Иванцов и Василий Андреевич в тесном лазу пещеры бесшумно вздохнули: вот уж попали в передрягу.
Бойцы закончили носить мешки после полудня. Все в поту, отдышались у зева штрека, покурили. Бывший военнопленный Франкль что-то тщательно рисовал на большом листе бумаги химическим карандашом, выспрашивая у местного товарища Сидорова. Парамонов подошел к венгру:
– Что рисуешь, товарищ… запамятовал опять…
– Залка. Матэ Залка. Карта рисую, куда золото прятать, – произнес венгр.
– Зачем тебе карта?
– Ты не рисовать, комиссар не рисовать, придет завтра чех, белый офицер, бой, убить всех – кто сказать, где золото? А карта сказать, – невозмутимо произнес венгр, поправил винтовку и продолжил свое занятие.
Парамонов подошел к Владимиру Павловичу:
– Мадьяр карту малюет, где золото зарыли. Времени у нас мало будет. Поехали, доложимся, пока этот Залка не сдал свою карту в Чека.
– Товарищ Сидоров, пора!
Местный кивнул, взвалил на плечо мешок с динамитом и скрылся в штреке. Остальные поспешили отойти подальше. Когда были на полпути к станции, землю сотрясли два толчка, затем донеслись глухие звуки разрывов. Позже догнал местный.
– Всё, с двух сторон засыпало знатно! Хошь копай, хошь взрывай – долгонько придется.
На станции их встретил довольный секретарь партячейки Калашников, размахивая лентой телеграфа:
– Товарищ Лукин, товарищи! Восстание в Ярославле подавлено, вот телеграмма для вас из Перми: груз везите обратно, куда следует.
– Бляха-муха, – только и смог сказать Парамонов. Лукин нервно двигал желваками.
– И еще тут слух идет, царя расстреляли наши в Екатеринбурге.
Стало быть, чехи совсем рядом, сдадут город.
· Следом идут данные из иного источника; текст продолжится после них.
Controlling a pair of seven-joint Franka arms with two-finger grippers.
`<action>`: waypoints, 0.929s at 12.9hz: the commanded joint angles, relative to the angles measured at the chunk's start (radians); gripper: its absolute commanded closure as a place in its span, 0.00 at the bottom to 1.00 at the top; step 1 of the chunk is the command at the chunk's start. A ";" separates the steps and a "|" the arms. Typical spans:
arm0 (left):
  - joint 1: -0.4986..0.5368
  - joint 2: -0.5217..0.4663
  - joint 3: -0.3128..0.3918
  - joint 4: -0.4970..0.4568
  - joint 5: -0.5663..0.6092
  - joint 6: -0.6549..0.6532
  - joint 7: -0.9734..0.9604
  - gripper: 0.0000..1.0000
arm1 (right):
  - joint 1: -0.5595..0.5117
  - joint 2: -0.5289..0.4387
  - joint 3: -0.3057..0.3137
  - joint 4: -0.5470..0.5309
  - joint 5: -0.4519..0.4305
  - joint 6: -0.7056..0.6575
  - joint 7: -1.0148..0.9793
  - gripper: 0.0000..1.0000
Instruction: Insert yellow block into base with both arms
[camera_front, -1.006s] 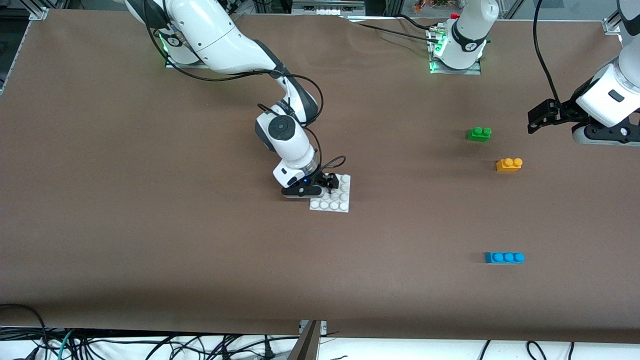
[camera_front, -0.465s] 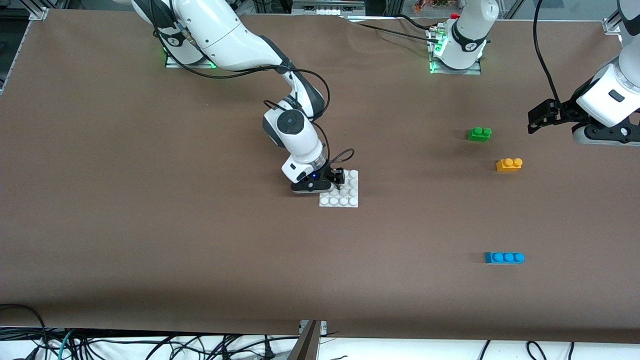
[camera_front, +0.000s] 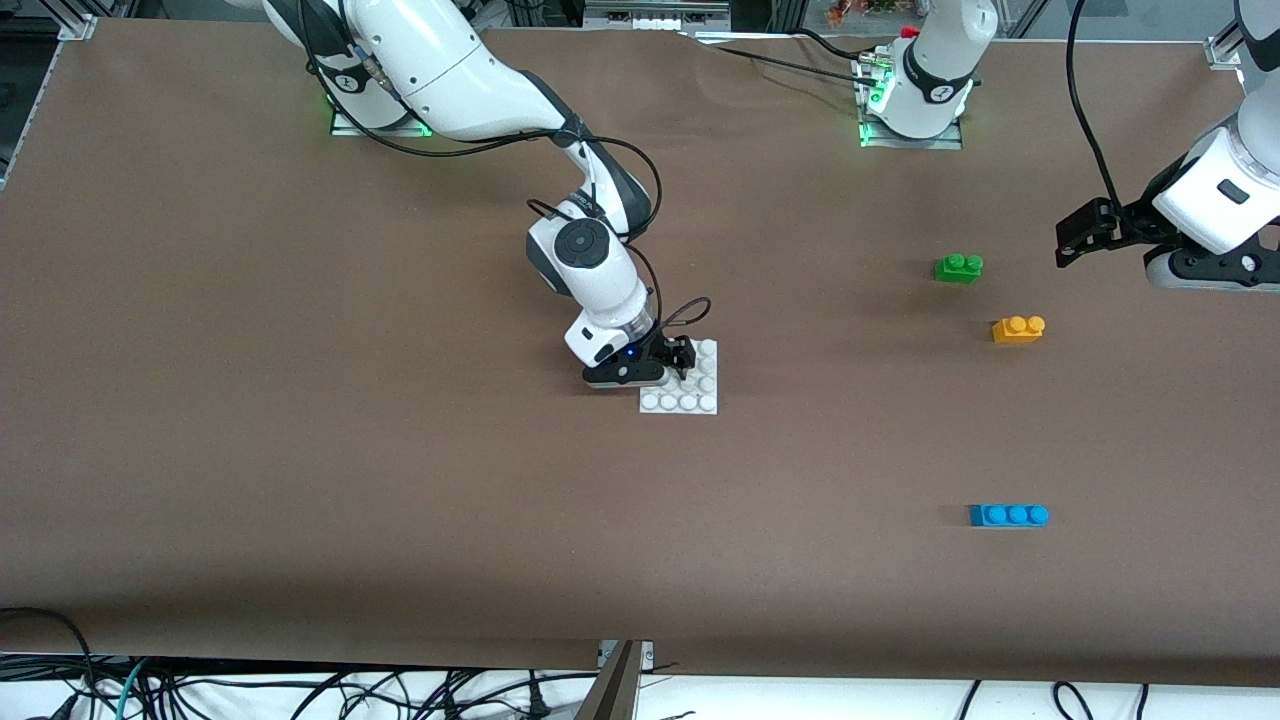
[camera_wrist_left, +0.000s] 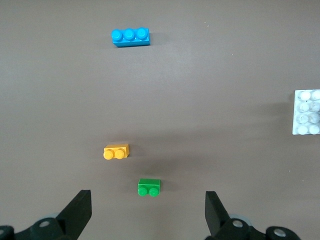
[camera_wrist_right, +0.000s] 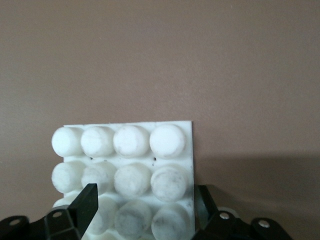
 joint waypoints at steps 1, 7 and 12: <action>0.008 0.018 -0.004 0.037 -0.011 -0.023 -0.005 0.00 | -0.013 -0.027 -0.009 0.127 0.007 -0.205 0.005 0.02; 0.008 0.018 -0.004 0.037 -0.011 -0.023 -0.005 0.00 | -0.150 -0.308 -0.052 0.119 0.009 -0.730 -0.145 0.01; 0.008 0.018 -0.003 0.037 -0.011 -0.023 -0.005 0.00 | -0.377 -0.700 -0.050 -0.225 0.009 -0.810 -0.545 0.01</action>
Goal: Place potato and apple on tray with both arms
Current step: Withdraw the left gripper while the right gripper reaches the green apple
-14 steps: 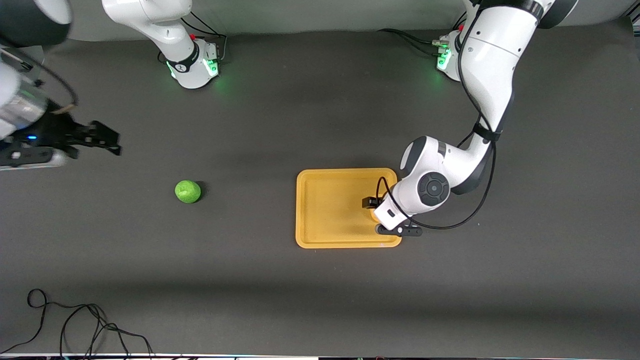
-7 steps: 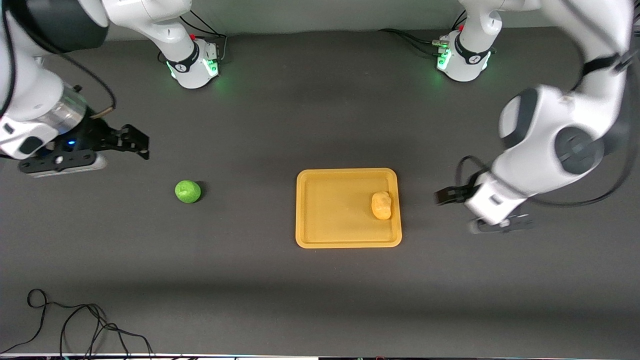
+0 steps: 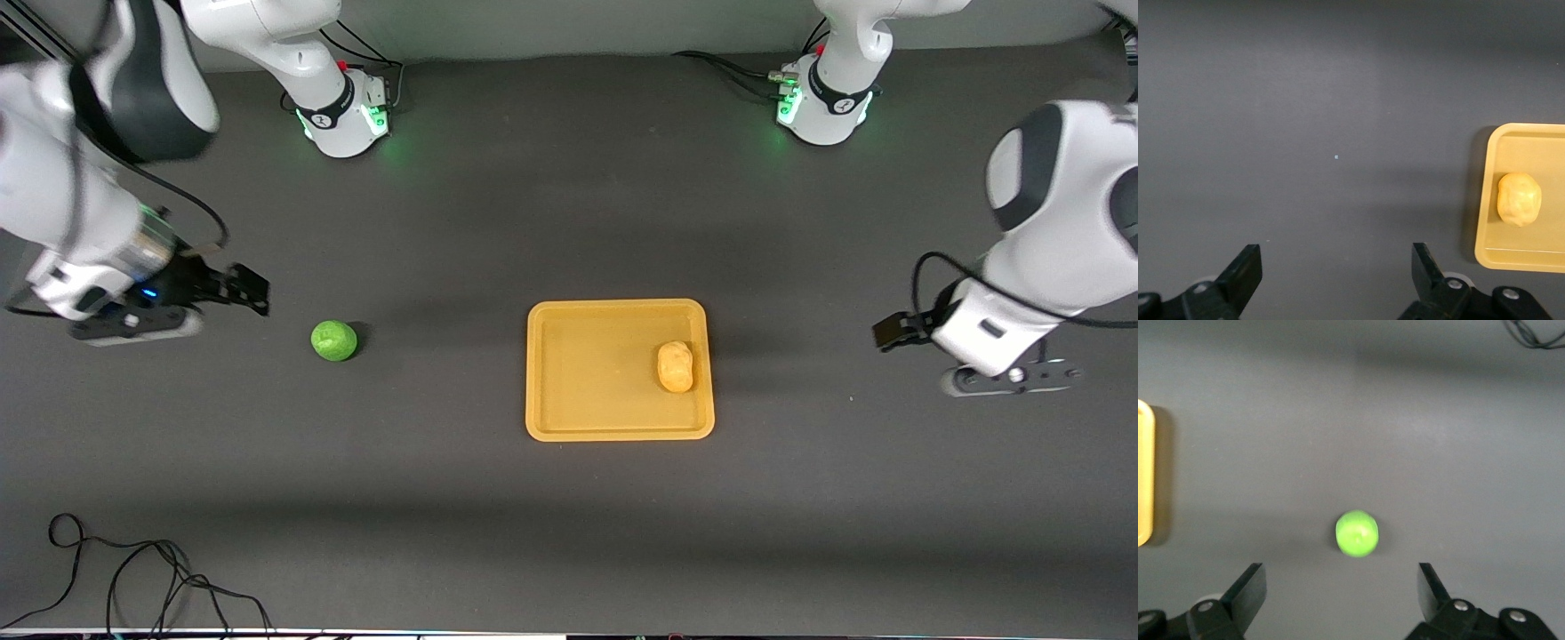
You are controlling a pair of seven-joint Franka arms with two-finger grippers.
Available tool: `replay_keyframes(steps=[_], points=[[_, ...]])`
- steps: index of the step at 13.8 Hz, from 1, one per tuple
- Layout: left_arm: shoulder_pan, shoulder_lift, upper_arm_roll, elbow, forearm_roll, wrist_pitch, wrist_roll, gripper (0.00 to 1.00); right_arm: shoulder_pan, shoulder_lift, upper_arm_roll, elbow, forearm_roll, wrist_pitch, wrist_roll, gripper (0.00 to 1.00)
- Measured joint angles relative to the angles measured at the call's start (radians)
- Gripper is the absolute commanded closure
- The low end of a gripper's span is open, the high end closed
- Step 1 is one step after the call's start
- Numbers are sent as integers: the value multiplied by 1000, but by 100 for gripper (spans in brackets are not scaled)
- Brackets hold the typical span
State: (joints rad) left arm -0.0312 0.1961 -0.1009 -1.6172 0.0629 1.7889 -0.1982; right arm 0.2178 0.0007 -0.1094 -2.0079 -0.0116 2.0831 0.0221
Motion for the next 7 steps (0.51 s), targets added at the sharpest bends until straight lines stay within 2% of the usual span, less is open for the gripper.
replay_keyframes(steps=[3, 7], points=[[25, -26, 0, -7, 0, -8, 16, 0, 1, 32, 0, -222, 0, 283, -16, 0], [35, -20, -1, -26, 0, 18, 24, 0, 0, 152, -17, -296, 0, 434, -54, 0]])
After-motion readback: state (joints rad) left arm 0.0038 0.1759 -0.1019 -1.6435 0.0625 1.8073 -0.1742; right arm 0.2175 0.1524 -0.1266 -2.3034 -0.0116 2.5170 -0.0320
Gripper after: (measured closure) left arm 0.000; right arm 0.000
– Не боись, секретарь, отстоим! Бог не выдаст – свинья не съест. Если что – нас тут не было, понял?
Калашников закивал головой. Товарищ Сидоров с рвением крепко пожал всем руку, помахал кепкой, запачканной шахтовой грязью.
«Теперь про золото знает уж слишком много народу. Как бы не опоздать», – думал комиссар Лукин, провожая глазами маленькую станцию Кизел.
Темнота кромешная. Раньше было слышно, как где-то вода капает, а сейчас вообще ничего. После первого взрыва у Василия Андреевича зазвенело в ушах, второй звона добавил, и сейчас этот надоедливый звон только усиливал беспокойство. Пошарил руками, наткнулся на сукно френча Иванцова. Тот судорожно схватил за руку.
– Живой?
– Ни черта не слышу, громче!
– Живой, Миша?
– Ага, вроде. Но по ушам съездило неслабо.
– Поползли на выход. Может, там лампу господа комиссары оставили.
Доползли, нащупали мешки, Василий Андреевич достал заветный портсигар, нашел спички в нем, зажег одну. Маленький огонек вырвал из тьмы силуэты камней, мешков и ящика. Лампы не было. Спичка погасла.
– Надо бы ящик разбить на щепу, лучиной осветим.